Содержание учебной дисциплины

  • Сегментация аудитории как инструмент эффективной коммуникации. Сравнение Rule-based vs AI подходов.
    Для чего и как используют сегментацию аудитории в маркетинге. Rule based vs AI сегментация. Комбинированные стратегии. Customer-centric подход или метод пяти W. Методы сбора данных. Каналы коммуникации.
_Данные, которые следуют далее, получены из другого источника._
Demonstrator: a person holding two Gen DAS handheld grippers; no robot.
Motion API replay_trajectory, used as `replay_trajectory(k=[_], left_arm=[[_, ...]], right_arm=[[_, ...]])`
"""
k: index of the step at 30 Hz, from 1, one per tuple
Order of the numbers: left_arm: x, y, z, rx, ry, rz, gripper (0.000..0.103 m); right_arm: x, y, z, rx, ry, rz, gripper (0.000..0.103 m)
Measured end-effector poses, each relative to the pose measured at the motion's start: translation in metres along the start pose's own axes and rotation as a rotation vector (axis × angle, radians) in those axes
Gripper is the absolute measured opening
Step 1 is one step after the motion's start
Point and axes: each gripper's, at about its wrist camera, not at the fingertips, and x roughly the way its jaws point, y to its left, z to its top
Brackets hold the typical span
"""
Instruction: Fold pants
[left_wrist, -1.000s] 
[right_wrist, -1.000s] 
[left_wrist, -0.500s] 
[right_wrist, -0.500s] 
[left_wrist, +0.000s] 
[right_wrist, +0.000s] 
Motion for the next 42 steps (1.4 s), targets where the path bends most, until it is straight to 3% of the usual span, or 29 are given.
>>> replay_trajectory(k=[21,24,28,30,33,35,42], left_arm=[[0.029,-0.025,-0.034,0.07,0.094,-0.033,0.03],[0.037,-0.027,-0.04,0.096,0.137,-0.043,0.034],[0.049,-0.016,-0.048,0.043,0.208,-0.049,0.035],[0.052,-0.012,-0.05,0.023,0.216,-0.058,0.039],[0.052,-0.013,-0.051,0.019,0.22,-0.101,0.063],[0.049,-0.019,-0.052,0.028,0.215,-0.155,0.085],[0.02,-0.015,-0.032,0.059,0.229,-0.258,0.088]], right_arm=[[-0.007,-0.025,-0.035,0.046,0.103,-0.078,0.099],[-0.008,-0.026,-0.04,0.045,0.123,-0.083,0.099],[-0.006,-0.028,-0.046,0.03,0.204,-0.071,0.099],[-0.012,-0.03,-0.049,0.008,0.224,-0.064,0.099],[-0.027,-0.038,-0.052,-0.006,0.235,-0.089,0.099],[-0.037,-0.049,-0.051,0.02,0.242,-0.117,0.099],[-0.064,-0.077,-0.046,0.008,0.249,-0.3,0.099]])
Варианты УТП для разных групп целевой аудитории.
  • Примеры rule-based сегментации.
    Rule based сегментация по социо-демографическим, поведенческим, гео-характеристикам, сумме транзакций или времени открытия письма. Сбор и статистический анализ данных. Бизнес-метрики, которые можно улучшить благодаря сегментации пользователей.
  • Ai-Психоаналитики. Кейс: рекомендация контента согласно психотипу пользователя
  • RFM-анализ для сегментации пользователей по транзакционным данным. Визуализация. Предсказание Lifetime Value пользователей.
    RFM анализ для сегментации пользователей. Зачем нужен, область применения, алгоритмы. Как использовать в email рассылках. Предсказание Lifetime Value пользователей. Отслеживание статусов RFM и LF, причин перемещения пользователей из сегмента в сегмент и планирование соответствующей коммуникации.
  • Кластеризация пользователей методом машинного обучения.
    Кластеризация пользователей методом машинного обучения. Выбор числа групп и алгоритма кластеризации. Метрики оценки качества кластеризации. Практическое применение и составление вариантов коммуникации под выбранные кластеры.
  • Комбинирование ручного и ai-методов. Выводы из данных для бизнеса.
  • Анализ транзакций пользователей и сегментация по набору приобретенных товаров. Association rules.
    Анализ транзакций пользователей и сегментация по набору приобретенных товаров. Association rules. Алгоритм Априори.
  • Персонализация и рекомендательные системы.
Элементы контроля

Элементы контроля

  • неблокирующий Аудиторная работа
  • неблокирующий Проект
  • неблокирующий Домашние задания
Промежуточная аттестация

Промежуточная аттестация

  • Промежуточная аттестация (3 модуль)
    0.4 * Аудиторная работа + 0.3 * Домашние задания + 0.3 * Проект
Список литературы

Список литературы

Рекомендуемая основная литература

  • Hastie, T., Tibshirani, R., Friedman, J. The elements of statistical learning: Data Mining, Inference, and Prediction. – Springer, 2009. – 745 pp.

Рекомендуемая дополнительная литература

  • King R. S. Cluster Analysis and Data Mining: An Introduction. - Mercury Learning, 2015. - ЭБС Books 24x7.